Nearly two years ago, Mackiewicz, Zullo and Sergeant Travis Anglin were ordered to Seattle by Arpaio and Chief Deputy Sheridan to monitor the work of Arpaio's paid confidential informant Dennis Montgomery.

Montgomery, a supposed computer guru and former CIA subcontractor, created timelines and flow charts alleging a vast anti-Arpaio conspiracy involving Judge Snow, the U.S. Department of Justice, the law firm of Covington and Burling, and many others.

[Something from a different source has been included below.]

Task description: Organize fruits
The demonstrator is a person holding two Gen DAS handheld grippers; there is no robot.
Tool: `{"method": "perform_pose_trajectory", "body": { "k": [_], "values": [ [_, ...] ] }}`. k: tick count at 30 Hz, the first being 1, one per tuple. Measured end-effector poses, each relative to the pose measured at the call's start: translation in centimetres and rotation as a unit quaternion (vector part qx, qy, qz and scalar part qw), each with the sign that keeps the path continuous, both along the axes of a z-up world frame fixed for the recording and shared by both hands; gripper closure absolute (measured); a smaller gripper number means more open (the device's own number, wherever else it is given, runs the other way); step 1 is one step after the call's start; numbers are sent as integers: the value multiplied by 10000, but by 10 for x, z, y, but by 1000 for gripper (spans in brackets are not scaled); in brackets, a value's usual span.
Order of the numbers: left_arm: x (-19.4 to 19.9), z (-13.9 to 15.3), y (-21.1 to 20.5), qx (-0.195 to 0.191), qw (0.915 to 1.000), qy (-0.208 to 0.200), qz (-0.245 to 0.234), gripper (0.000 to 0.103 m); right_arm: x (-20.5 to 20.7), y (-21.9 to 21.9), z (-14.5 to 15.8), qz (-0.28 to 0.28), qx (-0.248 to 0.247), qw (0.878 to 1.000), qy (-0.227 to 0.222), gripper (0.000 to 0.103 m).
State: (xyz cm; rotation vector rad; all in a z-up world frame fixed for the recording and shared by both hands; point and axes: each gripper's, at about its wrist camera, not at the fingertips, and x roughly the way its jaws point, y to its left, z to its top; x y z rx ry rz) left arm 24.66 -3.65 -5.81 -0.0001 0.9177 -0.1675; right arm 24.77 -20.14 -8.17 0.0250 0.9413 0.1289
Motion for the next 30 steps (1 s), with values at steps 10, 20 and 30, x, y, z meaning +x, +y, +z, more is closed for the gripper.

This, according to various witnesses during the trial.

Ultimately, Arpaio and Sheridan admitted that what they got from Montgomery was "junk" — junk that they paid a lot for: More than $120,000 in payments to Montgomery; and anywhere from $250,000 to $1 million overall for the MCSO's Seattle adventure.

Currently, Mackiewicz is under investigation by the MCSO and the Arizona Attorney General's Office, both criminally and civilly, for allegations ranging from spiking his overtime in Seattle to one involving Montgomery's allegedly building a computer for him.

There are also allegations that within the MCSO he is protected because of his special relationships with Arpaio and Sheridan.

More on that tomorrow, if Mackiewicz takes the stand.

Meanwhile, Arpaio's campaign guru Chad Willems continues to send out e-mailed fundraising pitches, signed by Joe, falsely claiming that Arpaio is facing the threat of a recall.

As New Times and other outlets have pointed out, there is zero threat of a recall against Joe.

After all, who would recall Arpaio when the sheriff is so close to an election in 2016? 

But if the e-mailed recipients don't reply, Willems pursues those potential donors like a telemarketer selling ShamWows, as you can see from the recently-received message below.

Like they say, there's a sucker born every minute, and Willems is there to make sure said suckers are parted from their cash.